By: Colin Tomes, PT, DPT, ATC, CSCS, TSAC-F, LAT

One: What is HRV?

The beating heart is one of the most universal indicators of life, but in addition to its essential nature as a life sign, it can reveal much more information (1, 2). The heart and nervous system are constantly adjusting how fast or slow the heart beats based on the needs of the individual’s internal and external environments (3, 4). These moment-to-moment changes are known as heart rate variability (HRV) and can be measured (1, 3). When those measurements are used carefully, they can provide valuable information useful for improving health and performance in tactical personnel (5, 6). The autonomic nervous system (ANS) regulates much of this activity (1). It is the integrated system of the brain, spinal cord, and peripheral nerve regions that regulate all body subconscious functions: rate of digestion, pupil size, body temperature, blood pressure, and, of course, heart rate (7).
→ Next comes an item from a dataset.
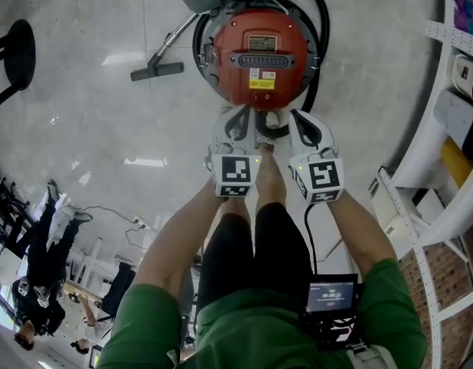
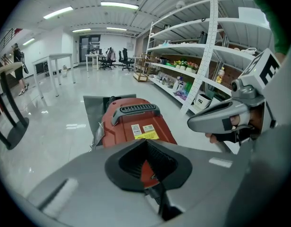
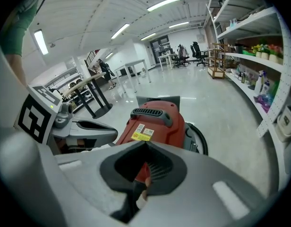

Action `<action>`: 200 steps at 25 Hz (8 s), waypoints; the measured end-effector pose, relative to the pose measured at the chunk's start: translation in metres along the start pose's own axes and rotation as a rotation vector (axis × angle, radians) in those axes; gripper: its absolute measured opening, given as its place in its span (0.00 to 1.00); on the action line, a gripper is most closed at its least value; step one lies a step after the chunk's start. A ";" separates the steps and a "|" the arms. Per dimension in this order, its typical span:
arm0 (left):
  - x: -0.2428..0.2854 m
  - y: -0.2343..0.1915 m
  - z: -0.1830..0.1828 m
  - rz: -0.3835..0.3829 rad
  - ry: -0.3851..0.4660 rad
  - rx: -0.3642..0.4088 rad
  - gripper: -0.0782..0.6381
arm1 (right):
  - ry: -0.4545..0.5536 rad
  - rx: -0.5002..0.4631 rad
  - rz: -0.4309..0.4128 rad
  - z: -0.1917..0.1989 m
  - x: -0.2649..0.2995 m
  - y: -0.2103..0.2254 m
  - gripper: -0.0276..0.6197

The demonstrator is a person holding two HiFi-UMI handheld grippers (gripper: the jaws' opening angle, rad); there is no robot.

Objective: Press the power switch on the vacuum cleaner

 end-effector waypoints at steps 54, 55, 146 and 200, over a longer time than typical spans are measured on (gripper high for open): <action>0.032 -0.005 0.026 0.095 -0.116 -0.037 0.12 | -0.111 -0.041 -0.055 0.019 0.046 -0.010 0.04; 0.033 -0.005 0.026 0.097 -0.112 -0.038 0.12 | -0.111 -0.042 -0.054 0.018 0.046 -0.010 0.04; -0.524 0.068 -0.129 0.022 0.750 0.007 0.12 | 0.615 -0.086 0.221 -0.131 -0.450 -0.262 0.04; -0.557 0.143 -0.114 -0.006 0.761 0.002 0.12 | 0.643 -0.088 0.187 -0.090 -0.522 -0.254 0.04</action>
Point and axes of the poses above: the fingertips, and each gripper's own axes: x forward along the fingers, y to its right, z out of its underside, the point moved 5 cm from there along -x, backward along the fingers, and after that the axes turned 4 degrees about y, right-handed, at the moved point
The ANS is composed of two subsystems: the sympathetic nervous system (SNS) and the parasympathetic (PNS) nervous system (8). The SNS may already be familiar to those in tactical professions; it is the primary regulator of the ‘fight or flight’ or ‘adrenalin’ response (9). SNS activation results in an increased heart rate, more blood directed to the limbs and muscles, and less blood flow and overall activity of the digestive system, amongst other changes to facilitate readiness to combat or escape danger or engage in exercise (8). Conversely, the PNS is the primary regulator of the ‘rest and digest’ response. PNS activation generally slows the heart and increases digestive activity, promoting recovery processes (8). It is important to note that these systems, the ANS and PNS, don’t strictly alternate (10, 11). For example, the PNS is active during heavy exercise, which would normally be associated with SNS predominance (12). Likewise, the ANS is not the only determinant of HRV, the heart itself also contributes to HRV independently with built-in bundles of nerves (4). Some hormones, or chemical messengers found in the blood, can also contribute to overall HRV (8).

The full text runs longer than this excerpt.